Deccan Chronicle: New Delhi: Saturday, June 17, 2017.
Survey Number
Zero documenting the story of three women salt farmers at the Rann of Kutch, is
up for competition at the IDSFFK.
It was
October 2015, and the Films Division of India had just invited proposals from
filmmakers to produce documentaries. With Gandhi Jayanthi around the corner,
Priya Thuvassery heard everyone around her talk about the Father of the Nation.
She had been yearning to make her new documentary, after the acclaimed My
Sacred Glass Bowl, and all that Gandhi talk brought to her mind the Salt
Satyagraha. She started reading more about it, finding out how Gandhi picked up
salt as a symbol of protest and made the Rann of Kutch in Gujarat so famous.
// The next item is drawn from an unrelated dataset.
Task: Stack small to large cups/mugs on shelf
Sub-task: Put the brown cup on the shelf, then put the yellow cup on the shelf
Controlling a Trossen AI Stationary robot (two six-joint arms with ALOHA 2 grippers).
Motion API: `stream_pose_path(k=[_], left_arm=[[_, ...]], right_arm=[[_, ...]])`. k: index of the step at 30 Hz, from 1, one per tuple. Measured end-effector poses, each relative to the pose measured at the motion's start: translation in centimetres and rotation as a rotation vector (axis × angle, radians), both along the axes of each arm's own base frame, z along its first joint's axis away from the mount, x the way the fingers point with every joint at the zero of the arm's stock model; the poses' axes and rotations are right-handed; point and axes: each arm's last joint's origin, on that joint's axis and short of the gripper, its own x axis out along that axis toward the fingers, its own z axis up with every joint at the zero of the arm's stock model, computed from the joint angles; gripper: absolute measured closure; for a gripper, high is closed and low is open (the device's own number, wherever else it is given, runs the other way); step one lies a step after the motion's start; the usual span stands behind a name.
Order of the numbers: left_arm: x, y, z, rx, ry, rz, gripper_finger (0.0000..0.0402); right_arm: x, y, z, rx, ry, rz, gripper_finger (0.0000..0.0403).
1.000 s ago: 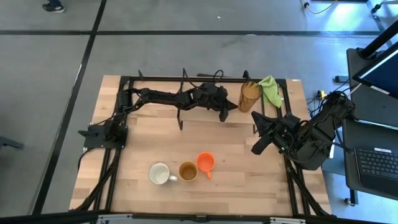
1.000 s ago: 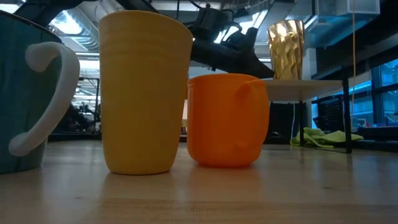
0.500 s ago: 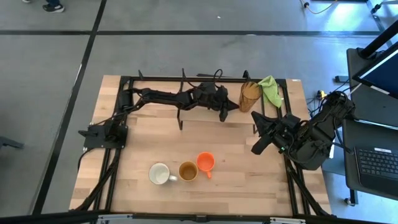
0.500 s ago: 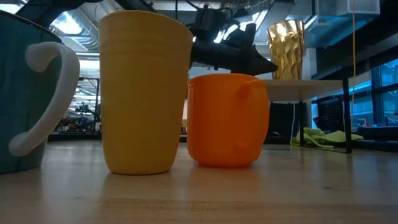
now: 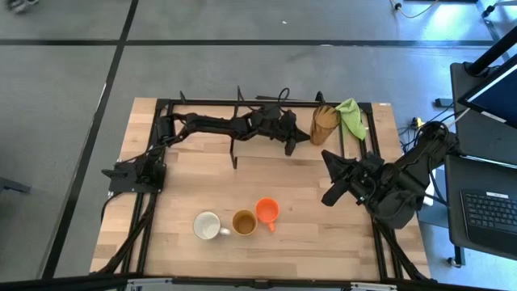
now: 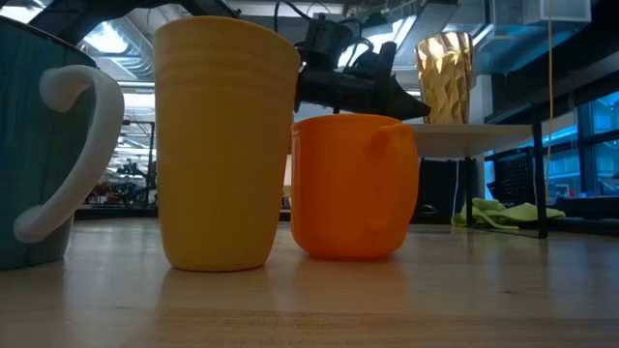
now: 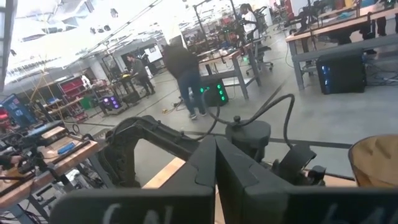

She realised how that same symbol now stands for a tragic tale of a bunch of
farmers, called Agariyas, coming there every eight months of a year to produce
salt. Priya found a women crew and went there to make a documentary, Survey
Number Zero.
The
documentary, shot over eight months through different stages of the salt
production, will be screened at the 10th International Documentary and Short
Film Festival of Kerala (IDSFFK) that begins in Thiruvananth-apuram this
Friday. It will be under the competition category.
“As a film
student, I used to get goosebumps just watching the documentaries made by PSBT
(Public Service Broadcasting Trust). After that, the next option for funding
came from the Films Division,” says Priya, working in the documentary feature
department of NDTV, New Delhi, and having roots in Kozhikode.
When she
first went for recce, it was monsoon time, and the farmers had all gone away to
their villages. “They go to the Rann only for eight months, for the salt
making. Rest of the time they go to their villages.” So she visited many
families, heard them out, and thought of telling their problems through one
family. “But then I stepped inside one home, and the silent women outside had
suddenly changed body language. They became free, they asked me to take their
photographs. They spoke to me in Gujarati and I replied in Hindi, but I could
relate to these women so much.” So she decided to tell their story through
three women, Hansaben, Bhawanaben and Pashiben of three ages through three
stages of salt making: September, December, March.
Priya’s film
opens with these lines: The Agariyas are traditional salt farmers in Gujarat’s
Little Rann of Kutch. This huge 5000 sq km land has never been surveyed. In
land revenue records, it is listed as: Survey Number Zero.
She found
that they produce about 15 lakh tonnes of salt every year, but in 2015 the
price of salt dropped from 28 paisa to 21 paisa per kilo. They protested for a
month but then went back to their old lives. They have debts, agricultural
loans, their children get no proper education and they have no proper health
service. But they don’t complain. “Their dreams are small: to have a good bath,
to buy a comb and comb hair every day.”